In an appeal from an order sustaining preliminary objections to a complaint in the nature of a demurrer, the Court must accept as true the well-pleaded facts of *51 the complaint. Woodyatt v. Bank of Old York Road, 408 Pa. 257, 182 A.2d 500 (1962). In her amended complaint, the plaintiff alleges the following: At about 11:00 p.m. on January 24, 1970, Eussell G. Ammlung, Jr., an 18-year-old, of whose estate plaintiff is adminis-tratrix, was discovered out of doors in subfreezing weather, semi-clothed and only partly conscious. He was arrested by an officer of the Chester City Police Department, defendant Lawrence Platt, for being drunk and disorderly, in spite of the fact that he was, and appeared to be, simply ill.

Mr. Ammlung was removed to the Chester City Police Station by Officer Platt and Officers Joseph Uriel and Michael Brown of the Chester Police Department, also defendants, and there confined to a cell. No medical examination was afforded him; no effort was made to ascertain his identity or to notify his relatives. He died the following morning, sometime after 10 o’clock, in his cell.

In the interim, he remained in a chilled state and without adequate clothing; he was unattended until 8:45 of the morning following his arrest. At some point, water was thrown upon, or otherwise applied to, him in an effort to revive him; the water caused him to contract pneumonia. At 8:45 of the morning following his arrest, he was observed to be still unconscious by Sergeant Paul L. Morgan of the Chester Police Department, a defendant, who heard a gurgling sound in his throat. The incident was not reported.

Shortly before his death, mucus was seen coming from his mouth. Death resulted from the “grossly negligent and wanton” treatment of the defendants, who were acting within the scope of their employment and who included Captain John Welc, in charge of the police station, and Roy Dixon, an employee of the police department in whose custody the decedent was while confined.

*52 In dismissing plaintiff’s amended complaint, the lower court held that the defendants named in the complaint would not be liable in the absence of “intentional, wanton, and malicious conduct” 5 and that such conduct had not been sufficiently alleged. Plaintiff has appealed.

Two issues are presented by the case: whether persons having custody by law of an incapacitated prisoner are liable for his death caused by their wanton conduct; and, if so, whether the plaintiff’s amended complaint successfully pleads such conduct.

The rule that employees of the sovereign may avoid liability with respect to certain conduct which would otherwise be tortious is of long standing. See W. Prosser, The Law of Torts §132 (4th ed. 1971). It is designed to prevent an excess of caution, based upon considerations of personal liability or subjection to suit, from influencing a decision requiring the exercise of judgment. Id. 6 On balance, it is thought that the injury to the public resulting from an overcaution by officials on matters of judgment would outweigh the *53 injury to private persons which would result from an absence of caution. 7 The nature of the rule as adhered to in Pennsylvania will be discussed in the paragraphs following.

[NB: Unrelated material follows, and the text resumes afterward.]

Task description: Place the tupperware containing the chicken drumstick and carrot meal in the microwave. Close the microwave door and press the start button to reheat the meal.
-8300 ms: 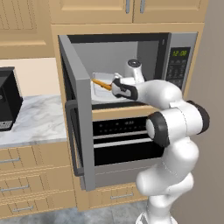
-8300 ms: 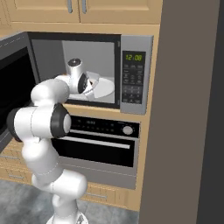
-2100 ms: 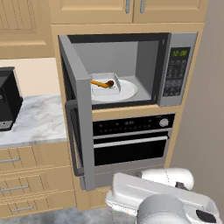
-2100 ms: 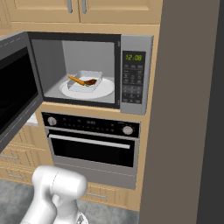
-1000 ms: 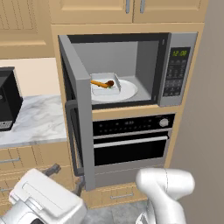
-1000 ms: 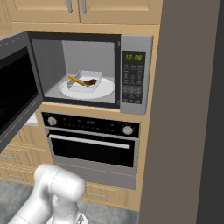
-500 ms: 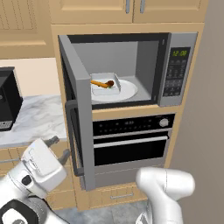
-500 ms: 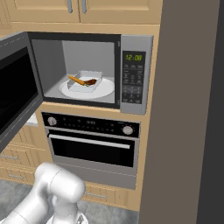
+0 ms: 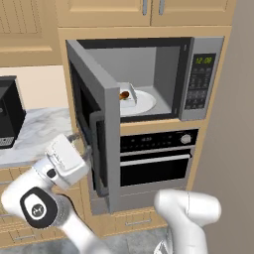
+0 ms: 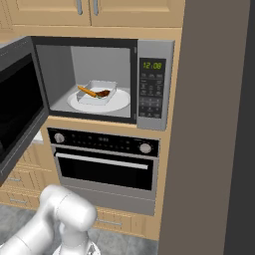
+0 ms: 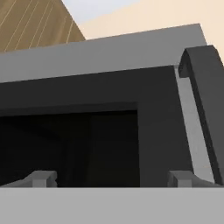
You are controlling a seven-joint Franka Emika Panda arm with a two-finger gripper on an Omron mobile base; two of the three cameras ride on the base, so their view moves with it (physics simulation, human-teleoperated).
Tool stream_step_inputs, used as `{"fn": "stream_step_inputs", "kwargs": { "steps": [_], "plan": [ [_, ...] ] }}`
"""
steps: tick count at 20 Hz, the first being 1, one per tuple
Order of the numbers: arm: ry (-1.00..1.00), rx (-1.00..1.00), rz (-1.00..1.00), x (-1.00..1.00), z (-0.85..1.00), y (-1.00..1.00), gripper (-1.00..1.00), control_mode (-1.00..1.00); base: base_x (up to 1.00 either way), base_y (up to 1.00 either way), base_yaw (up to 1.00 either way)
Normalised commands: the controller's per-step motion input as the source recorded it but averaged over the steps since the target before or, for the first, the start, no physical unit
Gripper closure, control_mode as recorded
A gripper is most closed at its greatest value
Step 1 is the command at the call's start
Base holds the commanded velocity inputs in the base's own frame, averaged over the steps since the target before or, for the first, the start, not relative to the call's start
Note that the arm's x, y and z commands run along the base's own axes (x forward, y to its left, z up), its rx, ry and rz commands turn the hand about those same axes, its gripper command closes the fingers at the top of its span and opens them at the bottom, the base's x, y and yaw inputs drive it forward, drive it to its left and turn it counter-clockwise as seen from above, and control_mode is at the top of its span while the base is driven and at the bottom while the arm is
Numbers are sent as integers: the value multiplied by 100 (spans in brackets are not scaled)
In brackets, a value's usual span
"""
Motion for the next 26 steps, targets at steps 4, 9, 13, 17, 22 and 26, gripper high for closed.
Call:
{"fn": "stream_step_inputs", "kwargs": {
  "steps": [4, 9, 13, 17, 22, 26],
  "plan": [
    [-10, 2, 0, 57, 7, -87, -100, -100, 0, 0, 0],
    [-6, 4, 0, 80, 2, -89, -100, -100, 0, 0, 0],
    [-9, 8, 2, 67, 12, -100, -100, -100, 0, 0, 0],
    [-7, 7, 6, 70, 7, -97, -100, -100, 0, 0, 0],
    [-2, 4, 7, 73, 3, -77, -100, -100, 0, 0, 0],
    [0, 2, 3, 61, 1, -48, -100, -100, 0, 0, 0]
  ]
}}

With respect to at least some actions of high public officials, taken in the course of their duties or powers and within the scope of their authority, an absolute immunity from tort liability for damages exists. Jonnet v. Bodick, 431 Pa. 59, 244 A.2d 751 (1968) (township supervisors in second class township held to be “high public officials” and hence immune from tort liability for loss incurred by plaintiff in case involving reliance on supervisors’ advice as to obtaining of building permit, and subsequent failure to obtain permit). Montgomery v. Philadelphia, 392 Pa. 178, 140 A.2d 100 (1958) ; Matson v. Margiotti, 371 Pa. 188, 88 A.2d 892 (1952).

With respect to the actions of lower level public employees, such as the defendants in the present case, 8 a more complicated form of the immunity rule obtains. It is clear that not every type of conduct of such employees in the course of their duties is protected, 9 and that even conduct which is protected is subject upon *54 condition to loss of protection. 10 The precise type of conduct to which this branch of the rule applies and the nature of liability which attaches to even protected conduct under it, is difficult to define. The lower court noted in an opinion regarding plaintiff’s original complaint that in Pennsylvania the law “[a]s to the liability of police officers for injurious acts committed in the performance of their duties ... is not clear.”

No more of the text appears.